Work item: Search the material for "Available" and copy each line in which it is found.

Working data:

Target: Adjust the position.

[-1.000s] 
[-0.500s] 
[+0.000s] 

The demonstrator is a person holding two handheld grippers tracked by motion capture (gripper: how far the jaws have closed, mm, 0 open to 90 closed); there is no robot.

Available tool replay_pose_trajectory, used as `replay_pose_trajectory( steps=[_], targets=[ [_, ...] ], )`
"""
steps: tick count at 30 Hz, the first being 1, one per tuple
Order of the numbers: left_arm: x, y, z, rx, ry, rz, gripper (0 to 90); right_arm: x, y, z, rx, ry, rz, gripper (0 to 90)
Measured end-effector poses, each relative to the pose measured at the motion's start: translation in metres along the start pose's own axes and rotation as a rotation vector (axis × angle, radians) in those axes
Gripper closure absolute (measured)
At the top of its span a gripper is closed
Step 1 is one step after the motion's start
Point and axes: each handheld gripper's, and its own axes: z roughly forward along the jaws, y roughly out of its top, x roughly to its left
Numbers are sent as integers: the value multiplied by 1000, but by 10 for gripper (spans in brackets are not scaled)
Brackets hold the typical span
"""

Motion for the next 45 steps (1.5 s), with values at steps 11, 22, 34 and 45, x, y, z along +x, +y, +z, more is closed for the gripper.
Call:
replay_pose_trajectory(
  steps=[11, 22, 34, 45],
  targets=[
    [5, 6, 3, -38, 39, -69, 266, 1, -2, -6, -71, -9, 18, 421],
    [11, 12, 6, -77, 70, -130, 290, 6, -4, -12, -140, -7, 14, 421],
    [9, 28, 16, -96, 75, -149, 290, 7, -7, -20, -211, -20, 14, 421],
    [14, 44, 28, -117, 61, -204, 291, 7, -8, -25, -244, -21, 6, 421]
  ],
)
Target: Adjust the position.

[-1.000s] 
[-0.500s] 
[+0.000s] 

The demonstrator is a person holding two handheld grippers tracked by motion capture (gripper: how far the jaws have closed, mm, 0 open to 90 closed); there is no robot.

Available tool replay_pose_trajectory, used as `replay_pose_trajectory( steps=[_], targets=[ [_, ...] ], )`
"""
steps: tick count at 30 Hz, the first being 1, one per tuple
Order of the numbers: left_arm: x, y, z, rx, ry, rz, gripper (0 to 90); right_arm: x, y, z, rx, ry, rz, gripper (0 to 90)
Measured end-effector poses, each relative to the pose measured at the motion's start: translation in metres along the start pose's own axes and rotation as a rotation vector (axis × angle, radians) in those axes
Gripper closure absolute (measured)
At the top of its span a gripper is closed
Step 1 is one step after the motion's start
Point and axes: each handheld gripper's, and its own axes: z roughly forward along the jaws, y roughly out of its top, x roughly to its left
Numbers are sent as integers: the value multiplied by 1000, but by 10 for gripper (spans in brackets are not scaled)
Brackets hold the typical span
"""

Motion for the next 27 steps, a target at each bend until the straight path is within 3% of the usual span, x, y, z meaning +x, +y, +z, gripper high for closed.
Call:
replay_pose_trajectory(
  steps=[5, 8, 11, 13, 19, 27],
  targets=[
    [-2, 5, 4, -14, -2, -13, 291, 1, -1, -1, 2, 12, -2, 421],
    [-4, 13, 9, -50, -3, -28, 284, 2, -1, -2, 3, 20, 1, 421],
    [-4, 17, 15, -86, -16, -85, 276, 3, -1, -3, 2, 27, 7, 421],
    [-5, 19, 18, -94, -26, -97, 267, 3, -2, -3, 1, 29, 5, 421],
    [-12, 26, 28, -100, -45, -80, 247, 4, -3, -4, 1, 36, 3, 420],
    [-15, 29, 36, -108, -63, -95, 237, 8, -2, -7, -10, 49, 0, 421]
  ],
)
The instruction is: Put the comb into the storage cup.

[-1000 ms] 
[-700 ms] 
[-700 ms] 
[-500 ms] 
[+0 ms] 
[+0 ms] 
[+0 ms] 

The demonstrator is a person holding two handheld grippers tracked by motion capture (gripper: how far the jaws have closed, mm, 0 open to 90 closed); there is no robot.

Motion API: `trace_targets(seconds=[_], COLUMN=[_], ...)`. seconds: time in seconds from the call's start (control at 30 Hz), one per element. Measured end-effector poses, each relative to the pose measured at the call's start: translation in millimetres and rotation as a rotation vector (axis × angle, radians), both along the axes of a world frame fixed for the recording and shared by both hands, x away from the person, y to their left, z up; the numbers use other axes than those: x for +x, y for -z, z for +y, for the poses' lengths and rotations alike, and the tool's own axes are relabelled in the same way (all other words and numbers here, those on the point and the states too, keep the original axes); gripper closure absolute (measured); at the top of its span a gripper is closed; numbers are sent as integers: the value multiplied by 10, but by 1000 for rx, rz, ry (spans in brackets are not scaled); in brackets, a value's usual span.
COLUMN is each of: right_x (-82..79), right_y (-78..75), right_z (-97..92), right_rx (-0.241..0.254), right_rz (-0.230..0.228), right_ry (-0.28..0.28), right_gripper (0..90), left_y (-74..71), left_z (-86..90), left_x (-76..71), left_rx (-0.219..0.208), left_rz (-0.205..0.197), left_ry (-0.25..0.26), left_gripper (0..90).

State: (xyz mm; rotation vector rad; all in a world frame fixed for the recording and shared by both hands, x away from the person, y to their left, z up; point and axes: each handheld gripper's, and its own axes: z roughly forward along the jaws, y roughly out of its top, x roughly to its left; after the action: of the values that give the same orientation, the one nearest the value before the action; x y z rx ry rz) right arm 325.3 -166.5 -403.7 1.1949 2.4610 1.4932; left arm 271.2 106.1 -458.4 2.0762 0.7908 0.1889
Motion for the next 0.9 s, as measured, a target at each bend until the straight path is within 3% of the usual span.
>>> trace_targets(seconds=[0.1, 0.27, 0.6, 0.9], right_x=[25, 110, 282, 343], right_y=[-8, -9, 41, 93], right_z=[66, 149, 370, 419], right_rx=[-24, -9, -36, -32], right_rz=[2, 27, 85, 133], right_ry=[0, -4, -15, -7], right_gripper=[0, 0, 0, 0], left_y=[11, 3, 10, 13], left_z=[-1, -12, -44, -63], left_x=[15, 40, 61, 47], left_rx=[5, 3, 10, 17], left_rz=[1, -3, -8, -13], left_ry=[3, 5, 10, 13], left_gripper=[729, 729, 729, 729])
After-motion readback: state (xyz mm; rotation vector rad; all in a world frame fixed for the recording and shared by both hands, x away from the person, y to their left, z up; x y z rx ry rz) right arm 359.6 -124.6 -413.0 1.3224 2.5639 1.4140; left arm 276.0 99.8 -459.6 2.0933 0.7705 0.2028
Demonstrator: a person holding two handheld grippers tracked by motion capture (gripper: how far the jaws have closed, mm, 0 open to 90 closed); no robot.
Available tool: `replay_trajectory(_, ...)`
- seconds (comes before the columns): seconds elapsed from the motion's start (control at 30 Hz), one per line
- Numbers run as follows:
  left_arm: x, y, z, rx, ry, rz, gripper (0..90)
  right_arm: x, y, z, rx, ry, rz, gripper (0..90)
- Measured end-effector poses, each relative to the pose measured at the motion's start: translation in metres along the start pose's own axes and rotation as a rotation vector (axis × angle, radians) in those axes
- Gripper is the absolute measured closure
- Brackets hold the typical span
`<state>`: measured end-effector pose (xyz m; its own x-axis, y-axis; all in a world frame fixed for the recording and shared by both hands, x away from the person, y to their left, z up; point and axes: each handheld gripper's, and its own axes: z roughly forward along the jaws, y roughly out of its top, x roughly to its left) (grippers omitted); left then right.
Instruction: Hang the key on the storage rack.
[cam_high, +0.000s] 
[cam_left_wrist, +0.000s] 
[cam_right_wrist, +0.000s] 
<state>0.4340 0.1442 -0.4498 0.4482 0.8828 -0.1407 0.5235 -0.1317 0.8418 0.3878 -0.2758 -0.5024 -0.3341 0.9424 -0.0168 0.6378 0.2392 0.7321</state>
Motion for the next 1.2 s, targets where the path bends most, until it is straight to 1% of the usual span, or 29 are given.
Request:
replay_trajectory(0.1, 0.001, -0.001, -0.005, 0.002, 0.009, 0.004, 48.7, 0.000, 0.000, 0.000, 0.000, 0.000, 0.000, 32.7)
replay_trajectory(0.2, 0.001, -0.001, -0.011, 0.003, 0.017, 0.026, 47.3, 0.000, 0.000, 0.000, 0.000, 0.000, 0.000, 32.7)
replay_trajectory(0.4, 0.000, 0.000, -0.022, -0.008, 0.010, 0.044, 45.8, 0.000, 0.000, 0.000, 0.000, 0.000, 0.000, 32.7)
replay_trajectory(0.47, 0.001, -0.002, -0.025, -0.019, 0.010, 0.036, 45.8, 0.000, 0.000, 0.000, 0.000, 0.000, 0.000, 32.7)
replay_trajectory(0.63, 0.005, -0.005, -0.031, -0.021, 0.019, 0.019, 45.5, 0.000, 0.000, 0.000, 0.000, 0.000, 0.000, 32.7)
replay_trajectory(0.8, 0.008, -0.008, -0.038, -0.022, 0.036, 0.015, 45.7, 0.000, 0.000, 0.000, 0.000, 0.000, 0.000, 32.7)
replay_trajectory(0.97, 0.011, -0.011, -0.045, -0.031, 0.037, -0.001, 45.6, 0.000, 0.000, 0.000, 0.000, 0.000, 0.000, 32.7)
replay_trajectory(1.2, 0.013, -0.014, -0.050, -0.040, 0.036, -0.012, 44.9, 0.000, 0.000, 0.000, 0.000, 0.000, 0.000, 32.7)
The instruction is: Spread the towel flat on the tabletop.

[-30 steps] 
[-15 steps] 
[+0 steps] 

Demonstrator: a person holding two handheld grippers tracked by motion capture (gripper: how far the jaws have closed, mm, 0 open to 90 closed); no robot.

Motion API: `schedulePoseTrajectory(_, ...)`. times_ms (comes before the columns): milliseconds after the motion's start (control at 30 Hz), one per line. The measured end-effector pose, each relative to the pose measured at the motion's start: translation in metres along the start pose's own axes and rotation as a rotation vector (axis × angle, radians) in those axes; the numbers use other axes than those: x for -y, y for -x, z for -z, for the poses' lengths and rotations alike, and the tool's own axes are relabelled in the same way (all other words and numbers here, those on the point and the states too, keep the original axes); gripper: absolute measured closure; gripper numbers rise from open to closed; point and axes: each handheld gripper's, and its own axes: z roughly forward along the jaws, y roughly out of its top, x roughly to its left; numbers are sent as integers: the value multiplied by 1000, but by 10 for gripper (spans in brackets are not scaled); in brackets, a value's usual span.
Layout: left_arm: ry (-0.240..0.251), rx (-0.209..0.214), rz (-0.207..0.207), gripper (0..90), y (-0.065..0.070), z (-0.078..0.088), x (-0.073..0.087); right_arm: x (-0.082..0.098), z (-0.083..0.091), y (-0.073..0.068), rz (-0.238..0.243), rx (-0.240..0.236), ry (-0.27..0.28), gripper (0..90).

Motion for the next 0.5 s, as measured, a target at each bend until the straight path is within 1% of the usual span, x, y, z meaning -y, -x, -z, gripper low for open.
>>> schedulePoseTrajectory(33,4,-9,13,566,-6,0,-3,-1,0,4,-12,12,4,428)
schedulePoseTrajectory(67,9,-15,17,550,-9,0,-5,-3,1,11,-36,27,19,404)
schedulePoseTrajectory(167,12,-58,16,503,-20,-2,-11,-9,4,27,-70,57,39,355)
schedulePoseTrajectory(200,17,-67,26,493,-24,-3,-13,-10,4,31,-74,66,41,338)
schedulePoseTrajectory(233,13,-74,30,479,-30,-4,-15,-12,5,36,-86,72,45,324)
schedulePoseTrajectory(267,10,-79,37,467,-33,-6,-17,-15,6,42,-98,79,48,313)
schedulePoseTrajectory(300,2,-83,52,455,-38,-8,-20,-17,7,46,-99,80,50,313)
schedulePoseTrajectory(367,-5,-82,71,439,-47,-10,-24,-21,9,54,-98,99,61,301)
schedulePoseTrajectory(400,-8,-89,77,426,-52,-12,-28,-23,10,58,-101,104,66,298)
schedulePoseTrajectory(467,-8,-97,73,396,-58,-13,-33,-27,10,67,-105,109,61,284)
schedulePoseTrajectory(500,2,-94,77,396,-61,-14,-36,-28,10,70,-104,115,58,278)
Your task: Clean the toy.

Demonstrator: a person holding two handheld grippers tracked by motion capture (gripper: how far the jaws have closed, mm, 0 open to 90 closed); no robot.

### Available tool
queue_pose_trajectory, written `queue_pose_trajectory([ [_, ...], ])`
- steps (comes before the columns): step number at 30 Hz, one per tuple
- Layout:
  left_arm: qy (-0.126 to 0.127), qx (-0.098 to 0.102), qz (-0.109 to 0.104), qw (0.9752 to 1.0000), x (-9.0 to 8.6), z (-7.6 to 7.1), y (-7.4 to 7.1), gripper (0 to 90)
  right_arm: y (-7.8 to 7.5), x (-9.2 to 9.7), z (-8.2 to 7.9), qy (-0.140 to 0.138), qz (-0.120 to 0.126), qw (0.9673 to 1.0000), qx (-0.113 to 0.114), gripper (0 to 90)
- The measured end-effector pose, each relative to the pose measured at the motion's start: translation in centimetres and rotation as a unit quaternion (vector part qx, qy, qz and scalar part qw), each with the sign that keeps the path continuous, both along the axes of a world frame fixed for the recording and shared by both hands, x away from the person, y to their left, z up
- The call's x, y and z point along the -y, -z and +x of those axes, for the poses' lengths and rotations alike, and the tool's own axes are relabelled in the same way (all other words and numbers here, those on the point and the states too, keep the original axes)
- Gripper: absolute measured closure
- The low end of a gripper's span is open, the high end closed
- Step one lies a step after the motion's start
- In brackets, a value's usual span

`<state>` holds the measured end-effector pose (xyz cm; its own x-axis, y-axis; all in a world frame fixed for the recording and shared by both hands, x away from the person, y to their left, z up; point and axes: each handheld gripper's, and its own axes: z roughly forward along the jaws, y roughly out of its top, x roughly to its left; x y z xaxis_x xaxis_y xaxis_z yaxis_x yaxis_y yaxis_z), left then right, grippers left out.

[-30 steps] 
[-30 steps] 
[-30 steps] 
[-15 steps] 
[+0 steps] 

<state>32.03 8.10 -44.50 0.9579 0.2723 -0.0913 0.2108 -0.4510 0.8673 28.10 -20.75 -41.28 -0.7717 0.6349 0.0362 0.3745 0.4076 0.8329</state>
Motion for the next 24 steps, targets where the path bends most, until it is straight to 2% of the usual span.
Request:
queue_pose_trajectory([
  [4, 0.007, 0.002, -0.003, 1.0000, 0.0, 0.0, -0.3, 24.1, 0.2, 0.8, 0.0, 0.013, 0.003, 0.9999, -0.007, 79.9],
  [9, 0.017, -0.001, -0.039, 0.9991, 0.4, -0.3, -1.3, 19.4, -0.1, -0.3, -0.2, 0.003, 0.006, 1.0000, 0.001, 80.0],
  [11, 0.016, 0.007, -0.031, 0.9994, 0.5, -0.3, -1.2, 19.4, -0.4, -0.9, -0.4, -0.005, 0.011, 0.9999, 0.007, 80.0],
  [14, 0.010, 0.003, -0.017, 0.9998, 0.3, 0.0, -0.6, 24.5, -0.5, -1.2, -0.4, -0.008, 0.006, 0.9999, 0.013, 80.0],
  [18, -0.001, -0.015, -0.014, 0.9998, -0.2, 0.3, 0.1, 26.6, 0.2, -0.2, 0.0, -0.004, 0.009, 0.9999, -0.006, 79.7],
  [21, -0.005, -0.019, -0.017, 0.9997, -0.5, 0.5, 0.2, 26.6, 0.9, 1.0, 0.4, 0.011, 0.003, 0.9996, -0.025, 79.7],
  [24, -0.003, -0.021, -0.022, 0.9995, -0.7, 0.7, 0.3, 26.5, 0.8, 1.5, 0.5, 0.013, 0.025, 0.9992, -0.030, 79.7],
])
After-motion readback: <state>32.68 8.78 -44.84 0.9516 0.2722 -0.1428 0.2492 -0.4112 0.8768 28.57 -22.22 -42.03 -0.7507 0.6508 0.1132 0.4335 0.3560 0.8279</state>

Response to the exercise:
Available tool replay_pose_trajectory, used as `replay_pose_trajectory( steps=[_], targets=[ [_, ...] ], )`
Available tool replay_pose_trajectory, used as `replay_pose_trajectory( steps=[_], targets=[ [_, ...] ], )`
Available tool: `replay_trajectory(_, ...)`
### Available tool

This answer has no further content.